PICASSO AT THE LAPIN AGILE
West Yorkshire Playhouse, Leeds
Opened 15 September, 1998

In Steve Martin's play, set in a Parisian bar in 1904, one character berates another, "Don't be so old-fashioned; these are the noughts!" Martin – always keen to find outlets for his contemplative as well as his comical side – here deals quite acutely with the sense of being present at the outset of something of immense significance, whether it be the artistic career of Picasso, the Special Theory of Relativity (for Einstein is also a patron of the Lapin Agile) or the twentieth century itself.

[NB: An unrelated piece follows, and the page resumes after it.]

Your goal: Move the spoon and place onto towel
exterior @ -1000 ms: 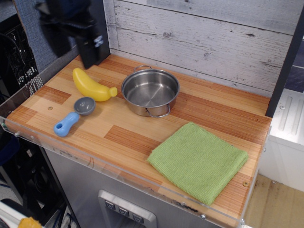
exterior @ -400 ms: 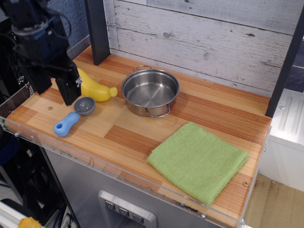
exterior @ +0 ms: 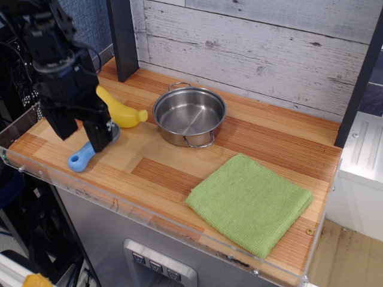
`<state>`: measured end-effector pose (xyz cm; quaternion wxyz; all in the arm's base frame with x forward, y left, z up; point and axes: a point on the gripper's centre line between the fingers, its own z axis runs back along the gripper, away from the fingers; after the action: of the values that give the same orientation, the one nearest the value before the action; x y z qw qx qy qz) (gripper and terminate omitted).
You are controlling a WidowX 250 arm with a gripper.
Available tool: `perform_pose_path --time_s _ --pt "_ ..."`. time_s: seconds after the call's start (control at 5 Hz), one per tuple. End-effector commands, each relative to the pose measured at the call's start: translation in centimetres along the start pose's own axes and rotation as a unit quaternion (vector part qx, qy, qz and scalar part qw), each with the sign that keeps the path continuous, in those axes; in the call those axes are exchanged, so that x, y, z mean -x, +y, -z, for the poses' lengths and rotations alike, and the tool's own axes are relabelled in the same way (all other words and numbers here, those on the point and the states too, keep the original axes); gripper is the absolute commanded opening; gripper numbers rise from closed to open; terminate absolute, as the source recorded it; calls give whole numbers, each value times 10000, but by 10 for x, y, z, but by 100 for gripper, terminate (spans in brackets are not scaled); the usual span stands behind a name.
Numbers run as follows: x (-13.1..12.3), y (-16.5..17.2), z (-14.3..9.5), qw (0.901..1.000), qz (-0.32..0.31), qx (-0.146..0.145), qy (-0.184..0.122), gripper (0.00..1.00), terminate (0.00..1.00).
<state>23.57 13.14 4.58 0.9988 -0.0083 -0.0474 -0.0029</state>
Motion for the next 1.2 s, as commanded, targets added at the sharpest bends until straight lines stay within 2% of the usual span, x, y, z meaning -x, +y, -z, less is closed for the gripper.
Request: perform_pose_path --time_s 0.0,0.6,0.8,1.0 --pt "-3 -4 9 9999 71 -90 -50 100 0" --pt "-5 3 30 9994 5 -315 147 100 0" --pt "-4 2 32 9992 -6 -328 215 0 0" --pt "-6 -2 29 9993 15 -311 206 0 0"
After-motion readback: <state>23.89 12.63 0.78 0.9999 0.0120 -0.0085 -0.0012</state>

Of course, being Steve Martin, he also includes a raft of gags, sometimes almost slapstick, sometimes obliquely self-referential: when Einstein introduces himself, the barman argues that he cannot be who he claims because (walking into the audience to consult a programme) he has not obeyed the "in order of appearance" cast-list. Martin plainly owes a sizeable debt to Stoppard's Travesties (and perhaps also to Robert Anton Wilson's novel Masks Of The Illuminati), but somehow manages to fit in two alternative candidates as the third major figure of the century, one plainly ludicrous, the other deliberately anachronistic.

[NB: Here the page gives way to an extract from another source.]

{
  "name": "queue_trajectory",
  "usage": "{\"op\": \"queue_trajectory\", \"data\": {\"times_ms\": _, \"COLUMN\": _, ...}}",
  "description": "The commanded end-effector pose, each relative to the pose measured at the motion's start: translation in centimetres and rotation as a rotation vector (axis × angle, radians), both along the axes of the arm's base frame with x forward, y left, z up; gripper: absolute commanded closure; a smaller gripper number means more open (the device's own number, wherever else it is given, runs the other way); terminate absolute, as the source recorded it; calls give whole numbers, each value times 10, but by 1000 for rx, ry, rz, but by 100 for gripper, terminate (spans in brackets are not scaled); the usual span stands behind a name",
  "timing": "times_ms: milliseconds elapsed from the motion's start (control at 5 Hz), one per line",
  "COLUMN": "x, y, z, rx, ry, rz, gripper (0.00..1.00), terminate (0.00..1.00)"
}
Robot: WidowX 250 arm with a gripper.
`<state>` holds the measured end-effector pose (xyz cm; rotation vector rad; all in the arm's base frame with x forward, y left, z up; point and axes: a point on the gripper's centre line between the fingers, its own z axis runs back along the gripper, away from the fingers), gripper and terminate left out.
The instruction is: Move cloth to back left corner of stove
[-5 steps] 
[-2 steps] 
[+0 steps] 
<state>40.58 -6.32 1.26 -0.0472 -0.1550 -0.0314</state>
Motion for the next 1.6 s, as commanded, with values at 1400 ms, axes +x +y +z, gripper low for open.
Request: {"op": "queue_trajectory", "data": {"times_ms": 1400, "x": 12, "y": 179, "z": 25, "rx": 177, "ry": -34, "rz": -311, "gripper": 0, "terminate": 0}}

Randall Arney, who directed the play's first production for Chicago's Steppenwolf Theatre in 1993, is also at the helm for its European première. With the help of some minor authorial tweaking, he succeeds in making the script's aperçus, both humorous and serious, sound fully as English or European in their phrasing as American. Brian Shelley's Einstein is affable and slightly bumbling, catching fire only when engaged in a kind of creative duelling with Ben Walden's louche, narcissistic Picasso.

The temptation is to condescend to Martin, partly because he employs a central device which is obviously inspired by Stoppard, and also because to most Britons he remains primarily a comedian who seems to be kicking over the traces a little with a work which includes such meditations upon genius, history and their interaction. Giving in to such a temptation would be sheer snobbery. One does not have to be a fan of, or even familiar with, Martin's film and other comedy work both to enjoy and admire Picasso At The Lapin Agile. It may not be an altogether great play, but it is certainly a great hour and a half.

Written for the Financial Times.

Copyright © Ian Shuttleworth; all rights reserved.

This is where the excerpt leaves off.